Si l’on s’en tenait aux principes de Monsieur Montebourg, c’est le capitalisme de copinage qui prévaudrait. L’entreprise qui serait la mieux protégée de la concurrence serait, au final, celle qui aurait les meilleurs amis politiques. Au final, le consommateur paierait plus cher (les produits directement ou les subventions aux entreprises), pour satisfaire des préférences politiques.

2)    L’Europe s’en tirerait-elle vraiment mieux sans une politique de la concurrence ? De quoi la politique européenne de la concurrence a-t-elle protégé les entreprises françaises ? A contrario, en quoi a-t-elle pu contribué à les fragiliser ?

On peut contester les règles du droit de la concurrence telles qu’elles existent évidemment : les auteurs les plus « libéraux » le font au nom d’un meilleur fonctionnement du marché (qu’il s’agisse d’Alan Greenspan par exemple dans ses mémoires ou des auteurs dits de l’école autrichienne). Mais ce que défend Arnaud Montebourg, c’est le droit d’entraver encore plus l’économie de marché.

La concurrence a pour effet d’obliger les entreprises à être plus performantes. Elle les contraint à innover, à mieux répondre aux attentes des consommateurs. Elle protège donc les entreprises de l’habitude, de la rente qui conduit inévitablement à se faire dépasser par les concurrents étrangers par exemple. Ce processus induit, c’est vrai, une déstabilisation permanente : ce n’est certainement pas confortable pour les capitalistes rentiers.

3)    Montebourg a-t-il raison de dire que les règles européennes sont trop restrictives par rapport à celles de ses partenaires commerciaux ? Font-elles de l’Europe le dindon de la mondialisation comme il le laisse penser ?

Dans ses propos, Arnaud Montebourg mélange, volontairement ou non, des règles très différentes aux objets distincts. Il vise par exemple les règles européennes qui conditionnent les aides d’Etat à des critères transparents, ce qui n’existe pas en effet ailleurs dans le monde. Mais il désigne également la lutte contre les ententes, ce qui est largement diffusé ailleurs sur la planète.

Les règles de concurrence ont pour but – et pour effet – de rendre l’économie européenne plus performante : c’est une très bonne chose dans la mondialisation. Si les pays appliquaient les idées de Monsieur Montebourg, nous serions encore en train de dépenser l’argent des contribuables pour défendre les machines à vapeur contre l’électricité…

 

4)    En termes de renouveau industriel et technologique, les aides d’Etat, que chasse justement la direction de la concurrence, sont-elles vraiment aussi efficaces, notamment sur le long terme, comme le suggère le ministre du Redressement productif ?

Rien ne prouve que l’Etat soit un meilleur investisseur que les acteurs privés – l’histoire tend même à prouver le contraire. Il y a au contraire de nombreuses raisons de croire que la force des marchés est d’agréger assez spontanément des informations pour révéler au public les pistes d’investissement intéressantes.
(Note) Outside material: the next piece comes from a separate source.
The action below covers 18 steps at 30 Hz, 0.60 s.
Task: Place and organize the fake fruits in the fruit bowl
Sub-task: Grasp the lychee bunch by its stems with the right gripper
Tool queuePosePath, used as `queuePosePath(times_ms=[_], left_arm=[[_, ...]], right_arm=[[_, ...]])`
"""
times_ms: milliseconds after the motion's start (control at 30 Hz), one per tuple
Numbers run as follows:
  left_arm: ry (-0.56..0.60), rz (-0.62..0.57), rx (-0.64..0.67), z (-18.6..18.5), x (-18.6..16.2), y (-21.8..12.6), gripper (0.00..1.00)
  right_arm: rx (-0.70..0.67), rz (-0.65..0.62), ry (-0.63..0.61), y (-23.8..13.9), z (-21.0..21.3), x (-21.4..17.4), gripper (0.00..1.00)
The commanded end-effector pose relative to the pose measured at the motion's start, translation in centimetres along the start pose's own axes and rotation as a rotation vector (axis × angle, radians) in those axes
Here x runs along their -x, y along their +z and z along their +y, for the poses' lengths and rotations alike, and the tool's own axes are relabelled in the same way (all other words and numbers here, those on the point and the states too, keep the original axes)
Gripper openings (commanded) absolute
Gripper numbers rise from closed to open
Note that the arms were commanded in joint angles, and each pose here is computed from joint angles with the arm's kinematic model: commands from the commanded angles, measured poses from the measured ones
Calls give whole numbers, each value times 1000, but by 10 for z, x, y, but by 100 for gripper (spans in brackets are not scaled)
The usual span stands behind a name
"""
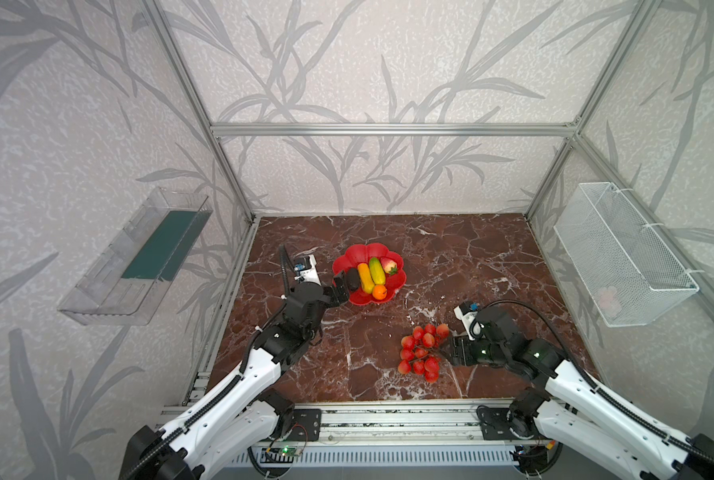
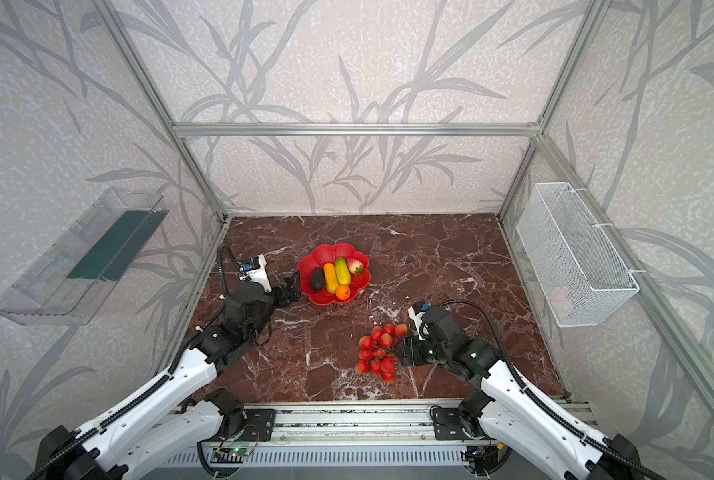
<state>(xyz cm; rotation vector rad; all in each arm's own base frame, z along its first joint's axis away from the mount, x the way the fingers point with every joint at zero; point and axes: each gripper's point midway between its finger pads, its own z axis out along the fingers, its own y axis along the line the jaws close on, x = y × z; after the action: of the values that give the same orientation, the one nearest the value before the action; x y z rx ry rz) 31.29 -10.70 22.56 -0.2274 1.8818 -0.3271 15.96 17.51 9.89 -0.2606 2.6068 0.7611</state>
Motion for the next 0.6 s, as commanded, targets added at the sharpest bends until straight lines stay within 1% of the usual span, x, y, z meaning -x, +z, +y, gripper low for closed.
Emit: queuePosePath(times_ms=[0, 133, 267, 300, 400, 500, 567], left_arm=[[-23, -34, 36, 8, 7, -1, 94], [-25, -36, 35, 7, 7, 1, 95], [-26, -26, 33, 7, 4, 2, 95], [-25, -25, 34, 7, 4, 2, 95], [-21, -25, 39, 9, 4, 1, 95], [-18, -29, 46, 11, 5, -1, 95], [-22, -33, 49, 13, 5, -2, 95]], right_arm=[[-5, 21, 34, 8, 1, -8, 69], [-5, 17, 35, 16, 3, -7, 61], [2, -9, 30, 21, 4, -1, 49], [4, -11, 58, 23, 5, 0, 46], [11, 1, 59, 28, 7, 1, 38], [11, 21, 57, 33, 7, -1, 35], [11, 28, 56, 36, 7, -1, 31]])
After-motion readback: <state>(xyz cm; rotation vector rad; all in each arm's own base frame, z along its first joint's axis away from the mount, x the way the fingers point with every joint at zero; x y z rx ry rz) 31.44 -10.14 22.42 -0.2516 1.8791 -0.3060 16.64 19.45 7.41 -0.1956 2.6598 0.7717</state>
Les acteurs privés n’ont pas nécessairement un niveau de savoir et de connaissances supérieur à celui de l’Etat, mais ils sont plus nombreux à décider et le font avec leur propre argent, alors que lorsque l’Etat investit, quelques dizaines de personnes sont impliquées au mieux et elles le font avec de l’argent qui n’est pas le leur (elles n’assument donc aucun risque, ce qui n’est pas sain).

5)    Les entreprises françaises souffrent-elles, concrètement, d’une trop grande concurrence ? Ou, au contraire d’un manque de concurrence ?

Les entreprises françaises souffrent de nombreux maux : une fiscalité trop élevée (record dans l’Union européenne), un niveau de réglementation trop contraignant, un marché du travail figé, un pouvoir politique instable dans ses décisions économiques. Elles souffrent également d’un niveau de concurrence trop faible, qui conduit certaines entreprises (généralement des très grosses, protégées par leur proximité avec l’Etat) à profiter de situations confortables au détriment des plus jeunes et des plus innovantes et surtout au détriment des consommateurs.